According to official records, 10% of the population of 61,000 people have now been tested for the coronavirus. Faroese doctors have been able to track and quarantine everyone who has had contact with the 184 people who had tested positive for the virus. Of those who have fallen ill, 131 have fully recovered.

Christiansen told the Guardian that the switch to human testing had not involved “too much hocus pocus” and that his veterinarian laboratory had been able to source materials required for the tests from a wider range of suppliers than hospitals.

He said: “It is very easy to adapt. The only thing I changed were some of the ingredients. In our normal work it is specific to fish virus and fish bacteria and in this case I just changed the three components specific to the coronavirus.”

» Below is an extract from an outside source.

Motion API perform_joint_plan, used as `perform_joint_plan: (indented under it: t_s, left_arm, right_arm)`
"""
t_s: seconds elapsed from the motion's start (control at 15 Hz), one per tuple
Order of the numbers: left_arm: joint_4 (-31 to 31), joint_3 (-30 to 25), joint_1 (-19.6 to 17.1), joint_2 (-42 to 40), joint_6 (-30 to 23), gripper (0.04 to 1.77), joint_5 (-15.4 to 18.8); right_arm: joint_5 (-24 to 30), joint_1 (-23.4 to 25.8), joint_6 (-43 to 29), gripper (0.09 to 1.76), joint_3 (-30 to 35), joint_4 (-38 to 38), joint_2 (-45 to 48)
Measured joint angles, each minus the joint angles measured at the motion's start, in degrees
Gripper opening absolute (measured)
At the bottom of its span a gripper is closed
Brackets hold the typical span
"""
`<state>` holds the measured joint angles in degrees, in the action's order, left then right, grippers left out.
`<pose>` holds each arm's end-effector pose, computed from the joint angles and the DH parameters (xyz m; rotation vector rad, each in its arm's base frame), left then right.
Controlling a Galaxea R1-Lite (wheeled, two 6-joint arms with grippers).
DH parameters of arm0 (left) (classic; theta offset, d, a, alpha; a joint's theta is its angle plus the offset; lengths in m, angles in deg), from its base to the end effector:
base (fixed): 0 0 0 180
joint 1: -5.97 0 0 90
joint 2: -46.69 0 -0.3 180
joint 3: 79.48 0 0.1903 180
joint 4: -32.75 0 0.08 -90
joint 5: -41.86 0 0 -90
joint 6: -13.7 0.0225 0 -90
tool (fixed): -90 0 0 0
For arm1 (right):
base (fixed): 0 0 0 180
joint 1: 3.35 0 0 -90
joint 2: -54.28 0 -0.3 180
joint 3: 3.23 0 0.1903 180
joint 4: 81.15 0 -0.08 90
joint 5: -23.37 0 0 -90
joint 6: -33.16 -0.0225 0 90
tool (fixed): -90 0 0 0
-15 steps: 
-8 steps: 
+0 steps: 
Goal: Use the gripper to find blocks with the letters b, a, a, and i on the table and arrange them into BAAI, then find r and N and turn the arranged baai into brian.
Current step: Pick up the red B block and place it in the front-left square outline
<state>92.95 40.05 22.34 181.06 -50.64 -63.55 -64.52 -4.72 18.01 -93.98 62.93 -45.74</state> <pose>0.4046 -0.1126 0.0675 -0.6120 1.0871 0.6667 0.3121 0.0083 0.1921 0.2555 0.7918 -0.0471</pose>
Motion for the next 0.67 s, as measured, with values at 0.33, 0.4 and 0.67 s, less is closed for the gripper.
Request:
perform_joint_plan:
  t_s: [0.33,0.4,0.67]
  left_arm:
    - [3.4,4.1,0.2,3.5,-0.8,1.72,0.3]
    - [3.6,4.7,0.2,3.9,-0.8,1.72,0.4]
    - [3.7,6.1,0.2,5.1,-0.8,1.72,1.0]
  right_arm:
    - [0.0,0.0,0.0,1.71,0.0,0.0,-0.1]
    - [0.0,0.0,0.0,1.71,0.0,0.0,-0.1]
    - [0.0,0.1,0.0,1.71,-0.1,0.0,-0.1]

Christiansen said his facility could do up to 1,000 tests a day if required and the research assistants were available. He said the latest batch of test samples on Tuesday had been negative.

He said: “It seems that there isn’t a high load of virus in the Faroese environment at the moment. Everyone is talking about those black figures [of patients now showing symptoms] but we have tested more than 10% of the population so I don’t think we have that have that many running around who are infected.”

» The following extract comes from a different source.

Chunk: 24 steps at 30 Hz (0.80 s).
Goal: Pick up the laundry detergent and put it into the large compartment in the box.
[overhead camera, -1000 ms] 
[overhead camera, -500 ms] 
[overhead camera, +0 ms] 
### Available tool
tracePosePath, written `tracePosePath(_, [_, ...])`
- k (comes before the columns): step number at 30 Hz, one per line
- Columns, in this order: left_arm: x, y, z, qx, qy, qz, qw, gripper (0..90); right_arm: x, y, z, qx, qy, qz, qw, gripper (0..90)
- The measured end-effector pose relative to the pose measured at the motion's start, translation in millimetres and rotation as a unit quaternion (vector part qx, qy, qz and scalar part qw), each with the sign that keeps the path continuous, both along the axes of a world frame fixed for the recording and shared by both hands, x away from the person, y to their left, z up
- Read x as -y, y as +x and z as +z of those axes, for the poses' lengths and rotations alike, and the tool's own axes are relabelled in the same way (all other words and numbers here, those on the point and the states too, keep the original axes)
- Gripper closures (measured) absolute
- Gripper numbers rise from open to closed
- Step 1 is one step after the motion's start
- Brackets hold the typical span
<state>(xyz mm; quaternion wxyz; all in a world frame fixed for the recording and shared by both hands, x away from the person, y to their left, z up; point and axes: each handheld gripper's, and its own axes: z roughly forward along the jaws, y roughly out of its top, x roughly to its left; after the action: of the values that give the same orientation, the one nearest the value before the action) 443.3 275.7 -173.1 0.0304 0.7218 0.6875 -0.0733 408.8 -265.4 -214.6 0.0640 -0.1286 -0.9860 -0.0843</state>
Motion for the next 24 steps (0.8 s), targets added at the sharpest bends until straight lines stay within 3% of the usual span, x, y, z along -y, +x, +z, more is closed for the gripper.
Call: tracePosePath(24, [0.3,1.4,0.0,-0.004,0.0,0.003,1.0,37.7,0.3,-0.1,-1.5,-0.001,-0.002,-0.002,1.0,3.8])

Kristina Háfoss, an opposition MP who was the country’s finance minister until 2019, praised Christiansen’s swift action and that of the government in setting up a drive-in testing facility at the main hospital in the capital and a quarantine at an airport hotel.

She said: “If we had had to send the tests to Denmark for analysis it takes days and up to a week to get them back and it wouldn’t have been possible to control the disease the way we have done.

“Tracking and tracing has been a very important part. It has been possible to trace all the people who have been tested positive and who they have been with. And they have been put in quarantine for two weeks.”